The efforts towards effective control of the COVID-19 pandemic may affect the incidence of dengue. This study aimed to investigate temporal variations and spatial clusters of dengue in Thailand before and during the COVID-19 pandemic. Reported dengue cases before (2011-2019) and during (2020-2021) the COVID-19 pandemic were obtained from the national disease surveillance datasets. The temporal variations were analyzed using graphics, a seasonal trend decomposition procedure based on Loess, and Poisson regression. A seasonal ARIMA model was used to forecast dengue cases. Spatial clusters were investigated using the local indicators of spatial associations (LISA). The cyclic pattern showed that the greatest peak of dengue cases likely changed from every other year to every two or three years. In terms of seasonality, a notable peak was observed in June before the pandemic, which was delayed by one month (July) during the pandemic. The trend for 2011-2021 was relatively stable but dengue incidence decreased dramatically by 7.05% and 157.80% on average in 2020 and 2021, respectively. The forecasted cases in 2020 were slightly lower than the reported cases (2.63% difference), whereas the forecasted cases in 2021 were much higher than the actual cases (163.19% difference). The LISA map indicated 5 to 13 risk areas or hotspots of dengue before the COVID-19 pandemic compared to only 1 risk area during the pandemic. During the COVID-19 pandemic, dengue incidence sharply decreased and was lower than forecasted, and the spatial clusters were much lower than before the pandemic.

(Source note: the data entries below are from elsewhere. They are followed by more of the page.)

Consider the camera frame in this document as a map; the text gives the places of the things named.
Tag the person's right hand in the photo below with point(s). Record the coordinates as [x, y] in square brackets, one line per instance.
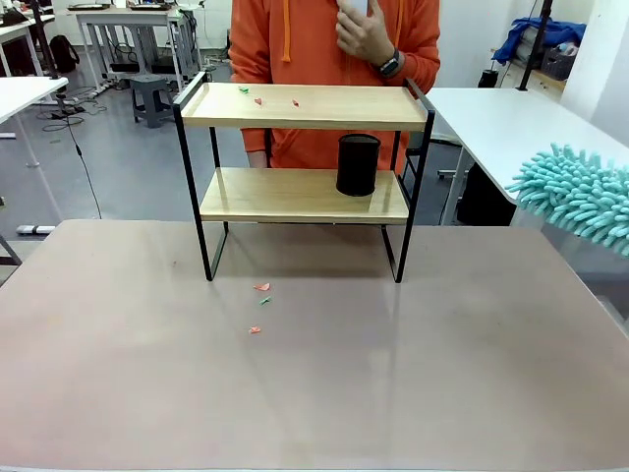
[257, 159]

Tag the person's left hand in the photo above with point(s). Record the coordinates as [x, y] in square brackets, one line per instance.
[363, 34]

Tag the white handheld device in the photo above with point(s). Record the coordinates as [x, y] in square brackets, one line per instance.
[357, 4]

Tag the teal chenille microfiber duster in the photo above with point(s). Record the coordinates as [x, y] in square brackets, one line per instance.
[575, 194]

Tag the person's right forearm orange sleeve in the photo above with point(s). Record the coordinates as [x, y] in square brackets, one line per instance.
[248, 74]

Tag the person's left forearm orange sleeve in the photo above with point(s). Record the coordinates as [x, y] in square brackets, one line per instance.
[417, 59]

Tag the black smartwatch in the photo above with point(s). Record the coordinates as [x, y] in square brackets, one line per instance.
[391, 63]

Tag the person's orange hoodie torso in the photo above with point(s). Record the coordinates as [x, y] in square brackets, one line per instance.
[304, 44]

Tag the black mesh pen cup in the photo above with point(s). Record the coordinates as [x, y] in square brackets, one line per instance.
[358, 164]

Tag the grey plastic stool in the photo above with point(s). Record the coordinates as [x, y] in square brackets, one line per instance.
[151, 98]

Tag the blue cloth heap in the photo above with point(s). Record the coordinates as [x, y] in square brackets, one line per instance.
[535, 37]

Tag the black tripod pole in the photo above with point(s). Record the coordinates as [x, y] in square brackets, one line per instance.
[536, 44]

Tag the grey plastic crate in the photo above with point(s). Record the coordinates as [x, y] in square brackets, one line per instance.
[560, 61]

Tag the black bag under table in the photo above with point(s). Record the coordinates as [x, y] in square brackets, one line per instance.
[484, 196]

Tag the black backpack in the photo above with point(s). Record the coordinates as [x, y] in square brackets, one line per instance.
[64, 53]

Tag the white power strip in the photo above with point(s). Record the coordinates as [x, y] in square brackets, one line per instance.
[35, 228]

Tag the white table with white legs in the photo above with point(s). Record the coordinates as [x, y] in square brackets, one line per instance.
[24, 98]

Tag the black stand pole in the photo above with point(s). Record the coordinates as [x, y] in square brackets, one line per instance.
[44, 39]

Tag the two-tier wood black-frame shelf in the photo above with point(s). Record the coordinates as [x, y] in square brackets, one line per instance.
[300, 192]

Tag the white table with metal frame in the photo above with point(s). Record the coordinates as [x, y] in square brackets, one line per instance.
[501, 118]

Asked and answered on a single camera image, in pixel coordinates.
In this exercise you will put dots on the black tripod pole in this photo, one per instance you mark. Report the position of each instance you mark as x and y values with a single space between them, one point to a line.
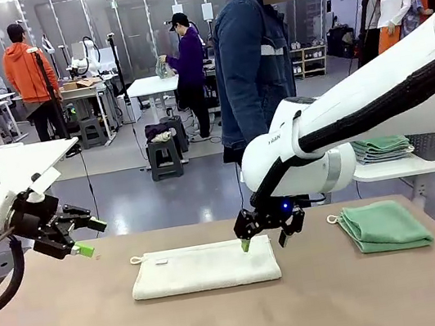
118 71
48 90

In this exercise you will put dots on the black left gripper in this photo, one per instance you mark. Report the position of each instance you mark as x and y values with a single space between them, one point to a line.
33 217

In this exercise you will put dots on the white side table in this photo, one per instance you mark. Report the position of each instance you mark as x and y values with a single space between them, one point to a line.
30 157
388 171

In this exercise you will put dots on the person in purple hoodie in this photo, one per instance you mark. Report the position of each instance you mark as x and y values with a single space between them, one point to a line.
189 64

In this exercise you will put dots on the gray plastic step stool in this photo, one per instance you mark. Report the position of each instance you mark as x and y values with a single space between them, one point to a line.
165 159
177 132
91 131

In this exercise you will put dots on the dark clothes pile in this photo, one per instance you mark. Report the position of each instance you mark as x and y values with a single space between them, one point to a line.
156 131

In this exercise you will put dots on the white wall panel box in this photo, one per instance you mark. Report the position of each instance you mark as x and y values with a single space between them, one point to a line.
177 9
207 11

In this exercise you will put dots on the black luggage bags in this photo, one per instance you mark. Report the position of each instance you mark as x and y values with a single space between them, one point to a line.
341 42

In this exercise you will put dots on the mannequin gray vest black pants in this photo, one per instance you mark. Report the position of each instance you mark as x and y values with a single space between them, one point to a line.
367 23

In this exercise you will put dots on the person's right forearm denim sleeve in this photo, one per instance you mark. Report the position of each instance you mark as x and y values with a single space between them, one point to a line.
235 119

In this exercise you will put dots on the white standing desk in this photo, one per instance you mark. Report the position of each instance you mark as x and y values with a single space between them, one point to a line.
147 86

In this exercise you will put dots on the cream terry towel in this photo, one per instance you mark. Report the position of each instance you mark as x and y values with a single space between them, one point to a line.
205 266

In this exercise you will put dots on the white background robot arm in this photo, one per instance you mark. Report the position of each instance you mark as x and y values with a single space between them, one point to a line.
87 57

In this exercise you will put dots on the wooden shoe shelf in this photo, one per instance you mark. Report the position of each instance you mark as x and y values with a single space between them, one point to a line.
311 61

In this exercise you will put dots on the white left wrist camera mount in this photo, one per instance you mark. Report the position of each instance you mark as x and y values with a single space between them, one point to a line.
44 182

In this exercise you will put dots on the white desk with box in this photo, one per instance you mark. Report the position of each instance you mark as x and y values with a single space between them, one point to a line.
82 92

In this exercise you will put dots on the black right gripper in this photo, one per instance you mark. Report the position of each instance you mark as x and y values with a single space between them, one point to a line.
275 213

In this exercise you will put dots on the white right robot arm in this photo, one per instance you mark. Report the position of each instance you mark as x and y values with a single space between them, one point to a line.
377 100

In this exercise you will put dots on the person in denim jacket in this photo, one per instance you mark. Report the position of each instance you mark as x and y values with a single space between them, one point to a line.
251 62

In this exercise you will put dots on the mannequin white top orange pants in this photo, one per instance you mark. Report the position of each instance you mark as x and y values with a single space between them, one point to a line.
395 6

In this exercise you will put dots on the person in orange hoodie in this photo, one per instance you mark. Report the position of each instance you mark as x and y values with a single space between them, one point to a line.
27 73

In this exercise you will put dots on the brown cardboard box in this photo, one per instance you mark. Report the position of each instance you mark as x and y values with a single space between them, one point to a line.
81 84

为有效控制新冠疫情所做的努力可能会影响登革热的发病率。本研究旨在调查新冠疫情之前及期间泰国登革热的时间变化和空间聚集情况。从国家疾病监测数据集获取了新冠疫情之前(2011 - 2019年)和期间(2020 - 2021年)报告的登革热病例。使用图表、基于局部加权回归散点平滑法(Loess)的季节性趋势分解程序以及泊松回归分析时间变化。采用季节性自回归整合移动平均模型(ARIMA)预测登革热病例。使用空间自相关局部指标(LISA)研究空间聚集情况。周期性模式表明,登革热病例的最大峰值可能从隔年出现变为每两到三年出现一次。在季节性方面,疫情之前6月出现显著峰值,疫情期间该峰值推迟了一个月(7月)出现。2011 - 2021年的趋势相对稳定,但2020年和2021年登革热发病率分别平均大幅下降了7.05%和157.80%。2020年预测病例略低于报告病例(相差2.63%),而2021年预测病例远高于实际病例(相差163.19%)。LISA地图显示,新冠疫情之前有5至13个登革热风险区域或热点,而疫情期间只有1个风险区域。在新冠疫情期间,登革热发病率急剧下降且低于预测值,空间聚集情况也远低于疫情之前。